[Records from a data collection]
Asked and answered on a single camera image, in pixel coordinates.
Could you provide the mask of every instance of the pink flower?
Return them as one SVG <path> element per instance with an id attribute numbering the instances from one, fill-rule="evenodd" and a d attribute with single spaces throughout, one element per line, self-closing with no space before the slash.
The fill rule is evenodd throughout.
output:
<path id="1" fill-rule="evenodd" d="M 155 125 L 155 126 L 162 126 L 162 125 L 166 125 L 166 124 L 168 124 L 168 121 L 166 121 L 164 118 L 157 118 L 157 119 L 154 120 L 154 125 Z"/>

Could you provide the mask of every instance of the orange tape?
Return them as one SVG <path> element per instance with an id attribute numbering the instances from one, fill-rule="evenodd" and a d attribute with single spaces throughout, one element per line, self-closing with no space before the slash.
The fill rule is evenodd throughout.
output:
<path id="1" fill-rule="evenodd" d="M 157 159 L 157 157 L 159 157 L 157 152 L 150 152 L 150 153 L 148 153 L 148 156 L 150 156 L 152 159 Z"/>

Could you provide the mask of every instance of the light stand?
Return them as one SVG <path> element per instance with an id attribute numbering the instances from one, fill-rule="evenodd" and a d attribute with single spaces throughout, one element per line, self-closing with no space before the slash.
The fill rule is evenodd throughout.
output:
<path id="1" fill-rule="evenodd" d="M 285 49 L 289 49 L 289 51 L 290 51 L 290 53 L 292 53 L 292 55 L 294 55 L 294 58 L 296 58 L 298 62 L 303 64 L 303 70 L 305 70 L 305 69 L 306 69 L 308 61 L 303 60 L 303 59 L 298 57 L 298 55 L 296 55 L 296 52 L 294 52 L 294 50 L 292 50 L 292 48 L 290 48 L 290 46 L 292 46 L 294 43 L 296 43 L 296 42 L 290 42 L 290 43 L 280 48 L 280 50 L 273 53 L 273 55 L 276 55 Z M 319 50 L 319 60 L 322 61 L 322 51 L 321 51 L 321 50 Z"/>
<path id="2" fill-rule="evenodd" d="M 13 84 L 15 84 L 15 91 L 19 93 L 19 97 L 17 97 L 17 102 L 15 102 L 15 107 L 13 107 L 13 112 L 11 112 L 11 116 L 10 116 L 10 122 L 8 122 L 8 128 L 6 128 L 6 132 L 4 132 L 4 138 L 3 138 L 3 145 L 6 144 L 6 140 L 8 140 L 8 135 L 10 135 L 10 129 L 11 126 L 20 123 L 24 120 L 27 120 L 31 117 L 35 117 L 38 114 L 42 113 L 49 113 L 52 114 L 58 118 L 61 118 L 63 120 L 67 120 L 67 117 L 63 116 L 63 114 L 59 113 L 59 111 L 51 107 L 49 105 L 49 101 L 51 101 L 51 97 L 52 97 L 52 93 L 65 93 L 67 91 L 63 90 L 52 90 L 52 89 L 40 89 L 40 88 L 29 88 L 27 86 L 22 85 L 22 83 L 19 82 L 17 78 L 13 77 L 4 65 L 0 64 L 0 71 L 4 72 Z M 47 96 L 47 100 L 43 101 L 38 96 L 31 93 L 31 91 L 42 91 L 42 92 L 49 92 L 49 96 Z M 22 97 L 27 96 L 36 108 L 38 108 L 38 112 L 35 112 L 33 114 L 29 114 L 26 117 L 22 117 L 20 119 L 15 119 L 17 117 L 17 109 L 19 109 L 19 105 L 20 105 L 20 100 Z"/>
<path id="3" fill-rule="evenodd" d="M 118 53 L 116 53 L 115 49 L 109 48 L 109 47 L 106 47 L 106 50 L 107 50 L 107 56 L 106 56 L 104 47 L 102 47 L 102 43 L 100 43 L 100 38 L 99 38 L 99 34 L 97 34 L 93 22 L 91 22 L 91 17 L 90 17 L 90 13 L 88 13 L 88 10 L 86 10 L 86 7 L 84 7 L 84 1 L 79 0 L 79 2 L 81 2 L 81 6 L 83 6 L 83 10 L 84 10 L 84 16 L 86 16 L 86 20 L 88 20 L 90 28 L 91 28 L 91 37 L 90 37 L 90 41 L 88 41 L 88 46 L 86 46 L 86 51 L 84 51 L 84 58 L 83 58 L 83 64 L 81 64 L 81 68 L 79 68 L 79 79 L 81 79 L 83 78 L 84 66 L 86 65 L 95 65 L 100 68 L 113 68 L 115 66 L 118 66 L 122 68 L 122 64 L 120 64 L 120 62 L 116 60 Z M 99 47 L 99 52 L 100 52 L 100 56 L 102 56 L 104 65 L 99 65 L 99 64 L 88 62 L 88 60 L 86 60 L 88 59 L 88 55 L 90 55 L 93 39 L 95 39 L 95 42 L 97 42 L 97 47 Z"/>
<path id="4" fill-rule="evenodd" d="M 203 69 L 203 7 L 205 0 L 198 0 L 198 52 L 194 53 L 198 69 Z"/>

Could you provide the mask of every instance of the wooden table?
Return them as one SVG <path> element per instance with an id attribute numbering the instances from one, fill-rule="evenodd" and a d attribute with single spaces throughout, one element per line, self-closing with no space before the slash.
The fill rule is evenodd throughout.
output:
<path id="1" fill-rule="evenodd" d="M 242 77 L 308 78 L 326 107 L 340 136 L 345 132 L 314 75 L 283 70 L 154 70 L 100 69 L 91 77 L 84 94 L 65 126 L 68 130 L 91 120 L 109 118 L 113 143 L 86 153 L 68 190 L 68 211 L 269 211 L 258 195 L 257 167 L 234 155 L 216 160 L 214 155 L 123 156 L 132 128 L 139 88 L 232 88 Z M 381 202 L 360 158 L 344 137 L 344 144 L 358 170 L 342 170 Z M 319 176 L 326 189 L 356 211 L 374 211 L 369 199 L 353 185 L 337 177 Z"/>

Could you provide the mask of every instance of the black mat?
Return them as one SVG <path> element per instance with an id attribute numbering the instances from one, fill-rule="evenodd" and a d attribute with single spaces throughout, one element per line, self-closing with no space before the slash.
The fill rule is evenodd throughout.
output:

• **Problem to work on**
Nothing but the lines from the start of the data above through the line with "Could you provide the mask of every instance of the orange" should appear in your answer, copied exactly.

• **Task answer**
Asked and answered on a single camera image, in pixel coordinates.
Could you provide the mask of every instance of the pink flower?
Return them as one SVG <path> element per instance with an id attribute numbering the instances from one, fill-rule="evenodd" and a d attribute with single spaces throughout, one element per line, self-closing with no space before the slash.
The fill rule is evenodd throughout.
output:
<path id="1" fill-rule="evenodd" d="M 155 125 L 155 126 L 162 126 L 162 125 L 166 125 L 166 124 L 168 124 L 168 121 L 166 121 L 164 118 L 157 118 L 157 119 L 154 120 L 154 125 Z"/>

Could you provide the mask of every instance of the orange tape?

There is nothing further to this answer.